_PROBLEM REQUIREMENTS:_ For every line below, set down an identical copy.

_RECORDED INFORMATION:_

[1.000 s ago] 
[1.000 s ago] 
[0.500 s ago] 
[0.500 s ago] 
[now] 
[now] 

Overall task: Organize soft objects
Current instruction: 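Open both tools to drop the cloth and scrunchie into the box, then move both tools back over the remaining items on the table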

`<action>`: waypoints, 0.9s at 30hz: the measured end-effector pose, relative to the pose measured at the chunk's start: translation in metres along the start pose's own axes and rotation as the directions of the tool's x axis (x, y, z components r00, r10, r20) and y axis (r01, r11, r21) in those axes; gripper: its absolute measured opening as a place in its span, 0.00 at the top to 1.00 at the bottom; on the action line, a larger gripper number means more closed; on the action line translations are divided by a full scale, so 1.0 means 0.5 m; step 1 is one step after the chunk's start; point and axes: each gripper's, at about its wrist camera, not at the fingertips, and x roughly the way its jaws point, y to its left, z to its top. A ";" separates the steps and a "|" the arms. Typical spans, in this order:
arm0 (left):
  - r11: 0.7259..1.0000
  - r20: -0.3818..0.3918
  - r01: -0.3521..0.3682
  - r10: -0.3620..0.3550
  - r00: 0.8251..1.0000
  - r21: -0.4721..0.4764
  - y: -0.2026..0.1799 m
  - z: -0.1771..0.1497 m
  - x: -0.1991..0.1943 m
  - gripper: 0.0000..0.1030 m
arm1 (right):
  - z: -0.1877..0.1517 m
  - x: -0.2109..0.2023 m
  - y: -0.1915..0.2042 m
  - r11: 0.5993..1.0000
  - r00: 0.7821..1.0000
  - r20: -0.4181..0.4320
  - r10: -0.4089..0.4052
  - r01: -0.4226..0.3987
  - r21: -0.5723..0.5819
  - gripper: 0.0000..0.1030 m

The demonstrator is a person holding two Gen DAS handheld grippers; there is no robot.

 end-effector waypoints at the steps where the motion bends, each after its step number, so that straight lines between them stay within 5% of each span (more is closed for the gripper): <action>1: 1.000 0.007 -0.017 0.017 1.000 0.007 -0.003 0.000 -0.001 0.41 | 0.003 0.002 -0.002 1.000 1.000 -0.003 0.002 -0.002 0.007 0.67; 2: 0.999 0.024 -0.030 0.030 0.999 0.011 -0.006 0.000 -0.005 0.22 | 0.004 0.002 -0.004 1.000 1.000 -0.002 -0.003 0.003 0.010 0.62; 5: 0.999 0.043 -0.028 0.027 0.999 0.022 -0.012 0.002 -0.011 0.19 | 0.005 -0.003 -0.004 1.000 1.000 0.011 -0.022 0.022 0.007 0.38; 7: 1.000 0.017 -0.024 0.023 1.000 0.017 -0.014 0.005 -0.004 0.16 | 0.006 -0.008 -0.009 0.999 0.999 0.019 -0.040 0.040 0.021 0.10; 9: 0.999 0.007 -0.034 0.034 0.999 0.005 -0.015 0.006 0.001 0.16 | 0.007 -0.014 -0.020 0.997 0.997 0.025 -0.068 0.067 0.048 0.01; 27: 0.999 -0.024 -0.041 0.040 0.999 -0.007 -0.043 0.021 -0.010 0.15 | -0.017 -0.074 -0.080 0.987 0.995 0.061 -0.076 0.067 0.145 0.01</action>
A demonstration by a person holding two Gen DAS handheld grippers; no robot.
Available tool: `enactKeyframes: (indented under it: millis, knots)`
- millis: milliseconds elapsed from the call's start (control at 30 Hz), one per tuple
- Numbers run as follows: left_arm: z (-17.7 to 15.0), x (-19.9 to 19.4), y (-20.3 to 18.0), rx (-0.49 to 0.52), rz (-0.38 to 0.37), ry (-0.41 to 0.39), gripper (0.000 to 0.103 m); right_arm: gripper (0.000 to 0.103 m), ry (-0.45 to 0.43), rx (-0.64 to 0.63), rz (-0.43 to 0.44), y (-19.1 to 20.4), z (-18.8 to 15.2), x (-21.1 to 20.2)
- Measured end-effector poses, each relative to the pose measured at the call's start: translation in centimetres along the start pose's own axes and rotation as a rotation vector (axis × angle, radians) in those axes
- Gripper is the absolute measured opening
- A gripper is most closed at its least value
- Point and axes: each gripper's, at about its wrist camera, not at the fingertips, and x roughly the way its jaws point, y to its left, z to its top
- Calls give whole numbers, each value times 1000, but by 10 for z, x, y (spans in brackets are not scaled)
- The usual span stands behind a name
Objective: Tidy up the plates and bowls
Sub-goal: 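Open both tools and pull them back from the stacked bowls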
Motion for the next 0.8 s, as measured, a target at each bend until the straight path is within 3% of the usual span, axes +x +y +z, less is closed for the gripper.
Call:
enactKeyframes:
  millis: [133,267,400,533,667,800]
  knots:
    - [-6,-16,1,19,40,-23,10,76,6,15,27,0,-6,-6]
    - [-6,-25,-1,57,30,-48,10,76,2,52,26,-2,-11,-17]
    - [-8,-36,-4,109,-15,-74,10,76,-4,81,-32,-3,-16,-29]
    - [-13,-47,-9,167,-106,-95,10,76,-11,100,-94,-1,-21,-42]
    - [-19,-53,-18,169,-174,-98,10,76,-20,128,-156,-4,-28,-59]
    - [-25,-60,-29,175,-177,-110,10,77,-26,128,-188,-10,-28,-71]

_PROBLEM SOLUTION:_
[1.000 s ago] 
[1.000 s ago] 
[0.500 s ago] 
[0.500 s ago] 
[now] 
[now] 

Overall task: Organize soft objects
Current instruction: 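Open both tools to drop the cloth and scrunchie into the box, then move both tools back over the remaining items on the table
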
`<action>`: waypoints, 0.9s at 30hz: the measured end-effector pose, relative to the pose measured at the chunk's start: translation in metres along the start pose's own axes and rotation as the directions of the tool's x axis (x, y, z components r00, r10, r20) and y axis (r01, r11, r21) in those axes; gripper: its absolute measured opening as a place in its span, 0.00 at the top to 1.00 at the bottom; on the action line, a larger gripper number means more closed; on the action line translations are divided by a full scale, so 1.0 means 0.5 m; step 1 is one step after the chunk's start; point and axes: each gripper's, at about its wrist camera, not at the fingertips, and x roughly the way its jaws point, y to its left, z to its top. A ";" separates the steps and a "|" the arms. Typical spans, in this order:
arm0 (left):
  - r11: 0.7259..1.0000
  - r20: -0.3818..0.3918
  - r01: -0.3521..0.3682
  - r10: -0.3620..0.3550
  - r00: 0.8251..1.0000
  - r21: -0.4721..0.4764
  - y: -0.2026..0.1799 m
  - z: -0.1771..0.1497 m
  - x: -0.1991..0.1943 m
  - gripper: 0.0000..0.1030 m
arm1 (right):
  - z: -0.1877..0.1517 m
  - x: -0.2109..0.2023 m
  - y: -0.1915..0.2042 m
  - r11: 0.5993..1.0000
  - r00: 0.7821..1.0000
  - r20: -0.4181..0.4320
  - r10: -0.4089..0.4052
  - r01: -0.4226..0.3987
  - r21: -0.5723..0.5819
  - gripper: 0.0000..0.1030 m

The demonstrator is a person holding two Gen DAS handheld grippers; there is no robot.

 end-effector waypoints at the steps where the motion bends, each after its step number, so that straight lines between them stay within 5% of each span (more is closed for the gripper): <action>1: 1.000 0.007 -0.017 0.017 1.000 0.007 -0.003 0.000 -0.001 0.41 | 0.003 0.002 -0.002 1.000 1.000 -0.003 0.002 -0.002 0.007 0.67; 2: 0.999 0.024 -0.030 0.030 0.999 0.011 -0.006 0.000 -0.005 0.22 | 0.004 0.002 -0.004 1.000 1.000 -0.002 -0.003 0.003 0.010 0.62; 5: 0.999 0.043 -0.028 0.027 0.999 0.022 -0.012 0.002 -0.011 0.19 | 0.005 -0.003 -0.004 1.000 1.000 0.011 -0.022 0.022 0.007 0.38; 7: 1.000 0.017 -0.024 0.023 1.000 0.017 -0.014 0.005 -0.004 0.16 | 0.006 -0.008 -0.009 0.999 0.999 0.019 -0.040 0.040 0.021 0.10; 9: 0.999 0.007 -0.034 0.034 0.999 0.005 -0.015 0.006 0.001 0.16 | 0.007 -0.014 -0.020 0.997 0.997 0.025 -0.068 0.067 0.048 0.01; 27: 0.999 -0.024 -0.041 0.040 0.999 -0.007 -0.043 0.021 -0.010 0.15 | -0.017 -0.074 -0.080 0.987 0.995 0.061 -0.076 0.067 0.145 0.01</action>
A demonstration by a person holding two Gen DAS handheld grippers; no robot.
Available tool: `enactKeyframes: (indented under it: millis, knots)`
- millis: milliseconds elapsed from the call's start (control at 30 Hz), one per tuple
- Numbers run as follows: left_arm: z (-17.7 to 15.0), x (-19.9 to 19.4), y (-20.3 to 18.0), rx (-0.49 to 0.52), rz (-0.38 to 0.37), ry (-0.41 to 0.39), gripper (0.000 to 0.103 m); right_arm: gripper (0.000 to 0.103 m), ry (-0.45 to 0.43), rx (-0.64 to 0.63), rz (-0.43 to 0.44), y (-19.1 to 20.4), z (-18.8 to 15.2), x (-21.1 to 20.2)
- Measured end-effector poses, each relative to the pose measured at the call's start: translation in centimetres along the start pose's own axes and rotation as a rotation vector (axis × angle, radians) in those axes
- Gripper is the absolute measured opening
- A gripper is most closed at its least value
- Point and axes: each gripper's, at about its wrist camera, not at the fingertips, and x roughly the way its jaws point, y to its left, z to its top
- Calls give whole numbers, each value times 1000, but by 10 for z, x, y (spans in brackets are not scaled)
- The usual span stands behind a name
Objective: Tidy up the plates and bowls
Sub-goal: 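Open both tools and pull them back from the stacked bowls
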Motion for the next 0.8 s, as measured, a target at each bend until the straight path is within 3% of the usual span, axes +x +y +z, less is closed for the gripper.
Call:
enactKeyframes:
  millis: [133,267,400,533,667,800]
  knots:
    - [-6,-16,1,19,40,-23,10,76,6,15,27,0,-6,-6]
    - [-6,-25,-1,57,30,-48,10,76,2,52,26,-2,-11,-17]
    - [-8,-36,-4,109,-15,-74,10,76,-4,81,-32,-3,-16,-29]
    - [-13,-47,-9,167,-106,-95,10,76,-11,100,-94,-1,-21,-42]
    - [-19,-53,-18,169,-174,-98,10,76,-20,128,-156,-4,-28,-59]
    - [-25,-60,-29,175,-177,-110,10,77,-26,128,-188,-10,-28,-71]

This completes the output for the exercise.